Tres años después, en 2015, gracias a las Comisiones Obreras de Euskadi, pude asistir, en el teatro Campos de Bilbao, a la autodisolución de Lokarri, la red ciudadana por el acuerdo y la consulta. Su existencia perdió sentido porque su lucha pacífica de diez años también perdió sentido al dejar de existir ETA. Por el escenario del Campos, pasó Brian Currin, abogado surafricano, “facilitador” y líder del Grupo Internacional de Contacto (GIC). Este grupo fue públicamente presentado el 15 de febrero de 2011 tras un tiempo de trabajo discreto. Periodo en que hubo contactos con todos los partidos políticos excepto el PP. Prácticamente todo el mundo estaba dispuesto a colaborar, incluida la Iglesia. El empresariado incluso hizo pública la carta por la que ETA anunciaba su decisión de acabar con el llamado “impuesto revolucionario”.

Currin quiso llevar a Bilbao algunas reflexiones de Nelson Mandela, a quien no pudo llevar en su momento al País Vasco. Citando a Mandela, habló Currin del cambio: “el cambio no es cambiar a los demás, sino cambiarse a uno mismo.
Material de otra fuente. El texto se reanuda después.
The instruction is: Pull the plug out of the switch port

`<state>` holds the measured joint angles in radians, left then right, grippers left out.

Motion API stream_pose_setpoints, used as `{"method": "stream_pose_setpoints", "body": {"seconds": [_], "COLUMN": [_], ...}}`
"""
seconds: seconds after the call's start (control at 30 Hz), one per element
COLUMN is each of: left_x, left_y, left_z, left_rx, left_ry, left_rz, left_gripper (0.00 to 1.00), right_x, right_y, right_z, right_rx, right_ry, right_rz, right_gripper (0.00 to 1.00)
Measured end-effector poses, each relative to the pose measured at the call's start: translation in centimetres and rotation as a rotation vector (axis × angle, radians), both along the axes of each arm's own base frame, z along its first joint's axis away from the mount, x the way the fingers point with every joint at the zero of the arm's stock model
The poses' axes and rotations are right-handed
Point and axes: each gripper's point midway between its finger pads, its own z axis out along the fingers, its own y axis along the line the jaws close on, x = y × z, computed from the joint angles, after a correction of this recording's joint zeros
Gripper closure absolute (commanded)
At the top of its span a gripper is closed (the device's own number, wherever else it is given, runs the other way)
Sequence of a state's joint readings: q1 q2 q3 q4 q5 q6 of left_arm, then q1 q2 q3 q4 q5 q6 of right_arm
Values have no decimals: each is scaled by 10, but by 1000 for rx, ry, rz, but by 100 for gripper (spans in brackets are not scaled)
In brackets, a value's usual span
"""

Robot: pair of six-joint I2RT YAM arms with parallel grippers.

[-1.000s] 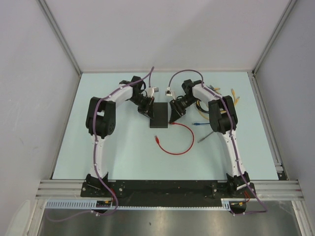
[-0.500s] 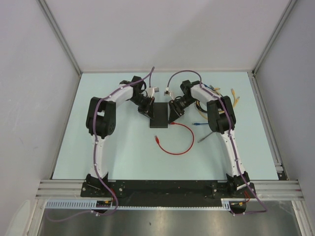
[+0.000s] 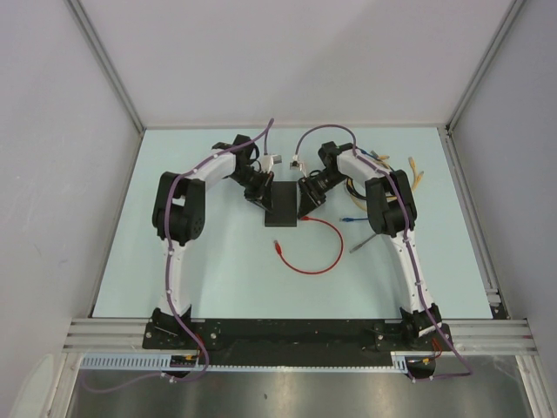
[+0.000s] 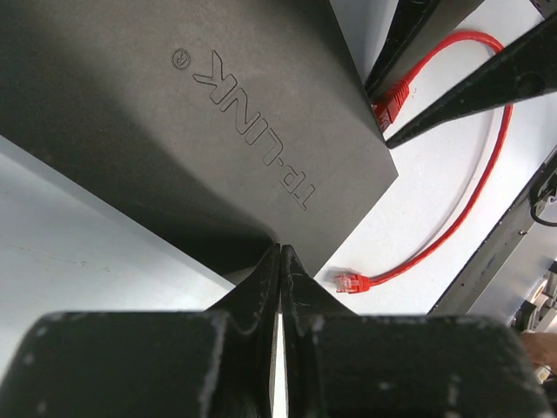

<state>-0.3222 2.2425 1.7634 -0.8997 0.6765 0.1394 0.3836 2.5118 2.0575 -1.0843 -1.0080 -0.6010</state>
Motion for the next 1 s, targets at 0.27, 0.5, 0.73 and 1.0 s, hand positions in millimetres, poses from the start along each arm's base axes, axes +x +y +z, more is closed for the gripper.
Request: {"method": "stream_pose_setpoints", "body": {"seconds": [0.27, 0.5, 0.73, 1.0], "left_x": [-1, -2, -1, -1], "left_y": [-1, -3, -4, -6], "left_z": [0, 0, 0, 0], "left_rx": [0, 0, 0, -2], "left_ry": [0, 0, 0, 2], "left_rz": [-4, -7, -9, -9], "left_gripper": [94, 94, 94, 94], "right_x": [2, 2, 0, 0], "right_y": [1, 1, 3, 2], "right_z": [-4, -4, -6, -6], "right_rx": [-32, -66, -125, -174], "right_ry": [1, 2, -2, -1], "right_rz": [-17, -21, -2, -23], "right_gripper": [78, 86, 96, 99]}}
Esa es la parte difícil del cambio”; de lo maligno: “lo maligno no son las personas, sino las políticas”; y la reconciliación, “algo más que un marco legal. Algo que tiene que surgir de las propias personas”. También recuerdo que concluyó proclamando que el acercamiento de los presos “no es política, son puros derechos humanos”.